Assigned task ▸
Repeat each line of the data exactly as written.

Data excerpt ▸
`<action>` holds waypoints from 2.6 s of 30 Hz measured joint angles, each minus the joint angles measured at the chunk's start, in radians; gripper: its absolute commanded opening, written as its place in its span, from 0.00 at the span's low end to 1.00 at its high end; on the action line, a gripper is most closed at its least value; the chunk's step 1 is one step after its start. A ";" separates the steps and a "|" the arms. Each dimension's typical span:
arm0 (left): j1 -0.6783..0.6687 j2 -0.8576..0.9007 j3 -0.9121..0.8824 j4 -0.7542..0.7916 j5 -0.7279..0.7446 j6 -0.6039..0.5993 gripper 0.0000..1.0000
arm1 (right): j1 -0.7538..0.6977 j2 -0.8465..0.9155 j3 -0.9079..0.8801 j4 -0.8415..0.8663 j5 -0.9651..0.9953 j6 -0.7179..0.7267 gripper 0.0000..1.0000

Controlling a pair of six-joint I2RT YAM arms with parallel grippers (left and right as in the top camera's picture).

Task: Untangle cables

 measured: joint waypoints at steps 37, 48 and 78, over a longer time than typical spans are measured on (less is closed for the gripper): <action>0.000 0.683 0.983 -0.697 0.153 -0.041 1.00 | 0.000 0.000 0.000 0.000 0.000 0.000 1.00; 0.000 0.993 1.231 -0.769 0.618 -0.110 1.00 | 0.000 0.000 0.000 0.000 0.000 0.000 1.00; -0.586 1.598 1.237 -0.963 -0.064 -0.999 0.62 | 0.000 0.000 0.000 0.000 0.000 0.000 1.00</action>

Result below ▸
`<action>` holds waypoints from 2.6 s of 30 Hz measured joint angles, each minus the joint angles measured at the chunk's start, in radians; gripper: its absolute commanded opening, written as its place in its span, from 0.00 at the span's low end to 1.00 at its high end; on the action line, a gripper is most closed at its least value; the chunk's step 1 is one step after its start. A ";" separates the steps and a "|" the arms. Each dimension's typical span:
arm0 (left): j1 -0.6783..0.6687 j2 -0.8576..0.9007 j3 -0.9121..0.8824 j4 -0.7542..0.7916 j5 -0.7279..0.7446 j6 -0.6039..0.5993 gripper 0.0000..1.0000
arm1 (right): j1 -0.7538..0.6977 j2 -0.8465..0.9155 j3 -0.9079..0.8801 j4 -0.8415..0.8663 j5 -0.9651..0.9953 j6 -0.7179..0.7267 gripper 0.0000..1.0000

Controlling a pair of six-joint I2RT YAM arms with parallel grippers (left and right as in the top camera's picture).

Task: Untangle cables

 measured: joint waypoints at steps 37, 48 and 78, over a longer time than typical spans are measured on (less is closed for the gripper): <action>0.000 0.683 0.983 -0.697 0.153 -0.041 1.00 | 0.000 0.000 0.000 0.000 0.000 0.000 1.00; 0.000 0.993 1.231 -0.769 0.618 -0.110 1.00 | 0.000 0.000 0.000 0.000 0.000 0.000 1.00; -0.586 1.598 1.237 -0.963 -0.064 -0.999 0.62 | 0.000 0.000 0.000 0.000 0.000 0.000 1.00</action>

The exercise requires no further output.